PENSIONS - UTAH

Ramsay v. Kane County Human Resource Special Service Dist.

Supreme Court of Utah - February 25, 2014 - P.3d - 2014 UT 5

County hospital employees, individually and as representatives of class of similarly situated individuals, filed suit against the county human resource special service district, retirement plan administrator, and the plan’s insurance and investment agents, arising out of hospital’s alleged failure to fund plan as required by law. The Third District Court dismissed complaint for lack of subject matter jurisdiction, and employees appealed. The Court of Appeals affirmed in part, reversed in part, and remanded.  Defendants petitioned for a writ of certiorari.

The Supreme Court of Utah held that:

County hospital employees’ breach of contract, breach of fiduciary duty, negligence, and declaratory and injunctive relief claims for hospital’s alleged failure to provide its employees with the appropriate amount of benefits required by the Act were all covered by the Act, and thus court lacked subject matter jurisdiction over any of the claims due to employees’ failure to exhaust administrative remedies under the Act.
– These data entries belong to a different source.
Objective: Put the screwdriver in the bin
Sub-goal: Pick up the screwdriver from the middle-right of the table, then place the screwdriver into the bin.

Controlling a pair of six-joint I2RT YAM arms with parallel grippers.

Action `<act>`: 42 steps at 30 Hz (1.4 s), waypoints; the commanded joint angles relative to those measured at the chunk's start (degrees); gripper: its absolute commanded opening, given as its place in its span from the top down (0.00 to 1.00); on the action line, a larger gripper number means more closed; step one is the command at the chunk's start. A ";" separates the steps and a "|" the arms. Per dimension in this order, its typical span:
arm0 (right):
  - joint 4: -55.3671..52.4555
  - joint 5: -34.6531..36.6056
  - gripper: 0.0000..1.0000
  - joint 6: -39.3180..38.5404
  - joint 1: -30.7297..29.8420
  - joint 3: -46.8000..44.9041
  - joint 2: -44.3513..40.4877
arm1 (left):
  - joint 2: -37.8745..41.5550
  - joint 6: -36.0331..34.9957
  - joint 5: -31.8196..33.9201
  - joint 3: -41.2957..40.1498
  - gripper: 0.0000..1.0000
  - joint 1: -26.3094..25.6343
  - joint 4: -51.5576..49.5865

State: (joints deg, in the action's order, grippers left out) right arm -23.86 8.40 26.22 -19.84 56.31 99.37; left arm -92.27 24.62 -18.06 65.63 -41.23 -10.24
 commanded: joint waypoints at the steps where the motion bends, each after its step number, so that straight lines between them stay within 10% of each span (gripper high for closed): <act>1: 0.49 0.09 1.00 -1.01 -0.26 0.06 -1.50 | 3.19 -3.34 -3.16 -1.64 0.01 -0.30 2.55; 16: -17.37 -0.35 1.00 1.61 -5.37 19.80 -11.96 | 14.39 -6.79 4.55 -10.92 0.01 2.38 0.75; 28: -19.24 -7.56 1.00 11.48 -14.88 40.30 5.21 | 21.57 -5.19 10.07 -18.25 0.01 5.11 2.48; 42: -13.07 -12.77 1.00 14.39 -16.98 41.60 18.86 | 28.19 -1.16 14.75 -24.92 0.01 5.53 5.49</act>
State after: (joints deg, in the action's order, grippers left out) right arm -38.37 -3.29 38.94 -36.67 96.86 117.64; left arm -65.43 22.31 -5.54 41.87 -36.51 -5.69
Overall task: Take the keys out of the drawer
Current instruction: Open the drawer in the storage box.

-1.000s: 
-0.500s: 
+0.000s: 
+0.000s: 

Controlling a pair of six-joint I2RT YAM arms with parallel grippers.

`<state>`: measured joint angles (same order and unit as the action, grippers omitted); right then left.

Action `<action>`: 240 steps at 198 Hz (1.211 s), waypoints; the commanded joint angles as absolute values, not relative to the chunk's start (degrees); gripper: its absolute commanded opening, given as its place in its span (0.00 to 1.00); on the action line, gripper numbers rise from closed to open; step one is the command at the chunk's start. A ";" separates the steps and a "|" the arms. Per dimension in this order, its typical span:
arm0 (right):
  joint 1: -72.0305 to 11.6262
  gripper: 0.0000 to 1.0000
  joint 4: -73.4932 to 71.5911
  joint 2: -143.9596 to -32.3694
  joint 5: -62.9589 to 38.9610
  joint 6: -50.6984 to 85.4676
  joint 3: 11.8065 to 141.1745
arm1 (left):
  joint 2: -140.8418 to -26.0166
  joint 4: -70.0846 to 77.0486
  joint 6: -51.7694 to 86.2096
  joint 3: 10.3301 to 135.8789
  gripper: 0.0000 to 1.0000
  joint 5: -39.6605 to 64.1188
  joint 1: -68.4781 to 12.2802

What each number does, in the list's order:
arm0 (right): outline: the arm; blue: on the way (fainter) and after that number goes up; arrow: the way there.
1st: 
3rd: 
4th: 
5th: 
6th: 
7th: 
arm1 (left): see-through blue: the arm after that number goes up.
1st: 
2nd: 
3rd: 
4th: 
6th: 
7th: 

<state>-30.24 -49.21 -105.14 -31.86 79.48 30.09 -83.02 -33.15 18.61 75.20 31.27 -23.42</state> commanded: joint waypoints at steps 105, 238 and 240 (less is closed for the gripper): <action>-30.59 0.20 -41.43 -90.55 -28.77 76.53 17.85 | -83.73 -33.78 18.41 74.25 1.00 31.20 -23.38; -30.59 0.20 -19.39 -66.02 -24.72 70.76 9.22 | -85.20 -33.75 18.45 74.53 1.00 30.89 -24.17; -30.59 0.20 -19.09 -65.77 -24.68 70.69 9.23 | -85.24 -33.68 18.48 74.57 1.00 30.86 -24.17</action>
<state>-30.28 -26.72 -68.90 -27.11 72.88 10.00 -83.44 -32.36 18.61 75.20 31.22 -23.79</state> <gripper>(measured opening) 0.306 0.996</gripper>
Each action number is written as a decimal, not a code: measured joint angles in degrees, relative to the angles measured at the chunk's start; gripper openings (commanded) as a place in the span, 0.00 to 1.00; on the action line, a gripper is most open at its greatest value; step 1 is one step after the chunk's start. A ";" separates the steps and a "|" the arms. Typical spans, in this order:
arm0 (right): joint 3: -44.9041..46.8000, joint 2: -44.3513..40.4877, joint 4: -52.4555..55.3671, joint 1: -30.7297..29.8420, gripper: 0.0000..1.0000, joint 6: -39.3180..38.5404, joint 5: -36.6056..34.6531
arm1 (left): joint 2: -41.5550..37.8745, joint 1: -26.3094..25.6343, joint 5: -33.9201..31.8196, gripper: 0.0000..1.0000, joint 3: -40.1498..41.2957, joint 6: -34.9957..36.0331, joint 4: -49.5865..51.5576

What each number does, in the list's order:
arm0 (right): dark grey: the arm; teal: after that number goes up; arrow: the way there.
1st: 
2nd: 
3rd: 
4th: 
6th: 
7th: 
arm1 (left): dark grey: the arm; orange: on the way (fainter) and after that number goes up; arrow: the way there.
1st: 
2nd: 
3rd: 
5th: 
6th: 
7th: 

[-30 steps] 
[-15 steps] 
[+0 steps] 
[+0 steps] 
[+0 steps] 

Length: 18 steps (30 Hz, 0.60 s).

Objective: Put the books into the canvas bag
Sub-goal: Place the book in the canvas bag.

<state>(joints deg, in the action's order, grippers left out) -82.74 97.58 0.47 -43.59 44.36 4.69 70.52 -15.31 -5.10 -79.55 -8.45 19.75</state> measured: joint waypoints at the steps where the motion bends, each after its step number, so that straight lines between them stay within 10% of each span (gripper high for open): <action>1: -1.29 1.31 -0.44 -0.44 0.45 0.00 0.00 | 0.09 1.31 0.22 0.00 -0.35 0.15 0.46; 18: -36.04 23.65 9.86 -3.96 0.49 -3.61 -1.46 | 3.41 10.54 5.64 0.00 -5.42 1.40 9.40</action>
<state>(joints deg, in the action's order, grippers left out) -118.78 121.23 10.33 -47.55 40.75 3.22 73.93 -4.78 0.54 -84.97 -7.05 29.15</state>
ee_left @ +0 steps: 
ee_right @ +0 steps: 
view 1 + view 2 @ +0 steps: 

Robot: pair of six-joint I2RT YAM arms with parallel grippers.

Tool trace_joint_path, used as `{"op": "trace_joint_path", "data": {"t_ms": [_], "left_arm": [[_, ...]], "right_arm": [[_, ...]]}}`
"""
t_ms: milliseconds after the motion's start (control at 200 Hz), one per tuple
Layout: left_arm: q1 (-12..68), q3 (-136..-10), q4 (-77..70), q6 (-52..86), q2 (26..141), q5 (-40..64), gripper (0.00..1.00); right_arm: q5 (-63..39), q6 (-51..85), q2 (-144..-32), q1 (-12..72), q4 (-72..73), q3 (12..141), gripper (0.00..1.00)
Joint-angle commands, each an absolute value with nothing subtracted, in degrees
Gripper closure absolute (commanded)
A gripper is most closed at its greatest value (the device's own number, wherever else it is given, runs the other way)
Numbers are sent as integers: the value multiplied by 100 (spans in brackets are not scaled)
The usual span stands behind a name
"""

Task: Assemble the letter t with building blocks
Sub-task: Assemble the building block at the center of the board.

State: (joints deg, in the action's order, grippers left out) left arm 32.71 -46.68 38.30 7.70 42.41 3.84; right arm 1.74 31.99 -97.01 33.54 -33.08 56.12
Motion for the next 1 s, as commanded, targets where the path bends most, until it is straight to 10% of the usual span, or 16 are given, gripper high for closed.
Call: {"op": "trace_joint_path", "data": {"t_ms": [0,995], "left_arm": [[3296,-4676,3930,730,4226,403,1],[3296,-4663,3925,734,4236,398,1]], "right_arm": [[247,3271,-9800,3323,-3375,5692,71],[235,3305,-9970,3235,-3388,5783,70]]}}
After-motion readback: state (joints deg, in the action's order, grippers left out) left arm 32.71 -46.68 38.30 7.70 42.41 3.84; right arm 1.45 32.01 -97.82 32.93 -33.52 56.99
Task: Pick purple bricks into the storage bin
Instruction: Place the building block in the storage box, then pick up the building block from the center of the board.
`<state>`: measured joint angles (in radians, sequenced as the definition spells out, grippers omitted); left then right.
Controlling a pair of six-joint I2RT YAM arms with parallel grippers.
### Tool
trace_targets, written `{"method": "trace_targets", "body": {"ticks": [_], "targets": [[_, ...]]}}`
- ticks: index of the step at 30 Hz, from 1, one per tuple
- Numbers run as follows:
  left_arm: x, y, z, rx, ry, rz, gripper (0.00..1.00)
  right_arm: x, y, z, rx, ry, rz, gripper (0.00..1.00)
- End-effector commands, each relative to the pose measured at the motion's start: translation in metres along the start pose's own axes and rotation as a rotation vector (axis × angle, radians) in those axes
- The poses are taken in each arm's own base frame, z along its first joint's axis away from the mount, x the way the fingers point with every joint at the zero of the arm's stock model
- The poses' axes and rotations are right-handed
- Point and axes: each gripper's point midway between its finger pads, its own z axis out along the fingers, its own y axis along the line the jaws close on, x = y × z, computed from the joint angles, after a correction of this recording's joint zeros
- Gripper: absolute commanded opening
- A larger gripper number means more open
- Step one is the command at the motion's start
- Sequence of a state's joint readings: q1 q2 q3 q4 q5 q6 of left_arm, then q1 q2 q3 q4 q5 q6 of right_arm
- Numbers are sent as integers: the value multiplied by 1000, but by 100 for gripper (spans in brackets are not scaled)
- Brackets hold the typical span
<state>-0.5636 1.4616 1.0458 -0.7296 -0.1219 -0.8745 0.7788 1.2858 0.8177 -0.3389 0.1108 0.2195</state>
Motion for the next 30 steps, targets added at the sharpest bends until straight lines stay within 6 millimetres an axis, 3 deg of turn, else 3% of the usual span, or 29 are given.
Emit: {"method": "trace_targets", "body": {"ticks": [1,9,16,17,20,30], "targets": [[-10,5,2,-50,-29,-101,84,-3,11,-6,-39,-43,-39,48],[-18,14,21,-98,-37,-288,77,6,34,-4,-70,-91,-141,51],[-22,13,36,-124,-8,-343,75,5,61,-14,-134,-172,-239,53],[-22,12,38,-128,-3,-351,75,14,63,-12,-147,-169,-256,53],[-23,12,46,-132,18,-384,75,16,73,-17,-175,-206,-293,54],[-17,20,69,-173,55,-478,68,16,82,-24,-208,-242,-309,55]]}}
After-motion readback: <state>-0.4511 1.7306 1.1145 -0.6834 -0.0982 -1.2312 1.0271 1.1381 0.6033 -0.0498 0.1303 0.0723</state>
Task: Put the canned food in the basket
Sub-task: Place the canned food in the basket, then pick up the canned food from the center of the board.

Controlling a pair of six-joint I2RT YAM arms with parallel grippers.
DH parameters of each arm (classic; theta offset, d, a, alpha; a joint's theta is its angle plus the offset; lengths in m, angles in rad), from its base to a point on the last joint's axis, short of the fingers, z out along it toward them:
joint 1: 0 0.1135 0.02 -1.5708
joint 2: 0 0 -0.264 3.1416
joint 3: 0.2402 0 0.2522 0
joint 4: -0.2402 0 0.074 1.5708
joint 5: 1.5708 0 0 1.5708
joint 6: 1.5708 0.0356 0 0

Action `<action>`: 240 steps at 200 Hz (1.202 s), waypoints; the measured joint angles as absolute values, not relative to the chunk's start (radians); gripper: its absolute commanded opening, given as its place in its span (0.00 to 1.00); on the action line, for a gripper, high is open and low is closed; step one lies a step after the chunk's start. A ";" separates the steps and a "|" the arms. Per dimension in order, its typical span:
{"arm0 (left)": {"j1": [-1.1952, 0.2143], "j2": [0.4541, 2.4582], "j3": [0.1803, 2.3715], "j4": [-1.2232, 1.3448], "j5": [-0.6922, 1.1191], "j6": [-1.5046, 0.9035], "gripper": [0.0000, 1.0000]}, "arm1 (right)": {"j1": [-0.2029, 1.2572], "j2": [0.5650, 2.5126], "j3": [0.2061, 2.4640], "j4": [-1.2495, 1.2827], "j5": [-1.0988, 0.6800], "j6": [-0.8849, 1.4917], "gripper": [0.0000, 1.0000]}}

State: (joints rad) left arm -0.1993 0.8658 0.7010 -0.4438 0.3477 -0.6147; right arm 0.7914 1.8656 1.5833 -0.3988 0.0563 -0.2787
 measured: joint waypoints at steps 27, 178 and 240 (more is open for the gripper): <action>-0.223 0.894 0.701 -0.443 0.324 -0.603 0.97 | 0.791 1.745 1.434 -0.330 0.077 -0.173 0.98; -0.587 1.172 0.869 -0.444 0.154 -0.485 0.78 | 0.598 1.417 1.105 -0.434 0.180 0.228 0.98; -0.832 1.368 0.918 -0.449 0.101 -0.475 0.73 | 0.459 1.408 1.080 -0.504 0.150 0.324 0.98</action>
County hospital employees were not relieved from the requirement of exhaustion of administrative remedies under the State Retirement and Insurance Benefit Act on the basis that administrative remedies were inadequate for their claims even if the Retirement Board was unlikely to grant employees’ request for consequential damages, absent evidence that the employees could not proceed as a class in the administrative action or that they could not pursue their claims against third parties in an administrative action.

County hospital employees were not relieved from the requirement of exhaustion of administrative remedies under the Act on the basis that exhaustion would cause them irreparable harm by allowing the statute of limitations to run on their claims since the requirement to exhaust administrative remedies would have no bearing on timing for the purpose of the statute of limitations.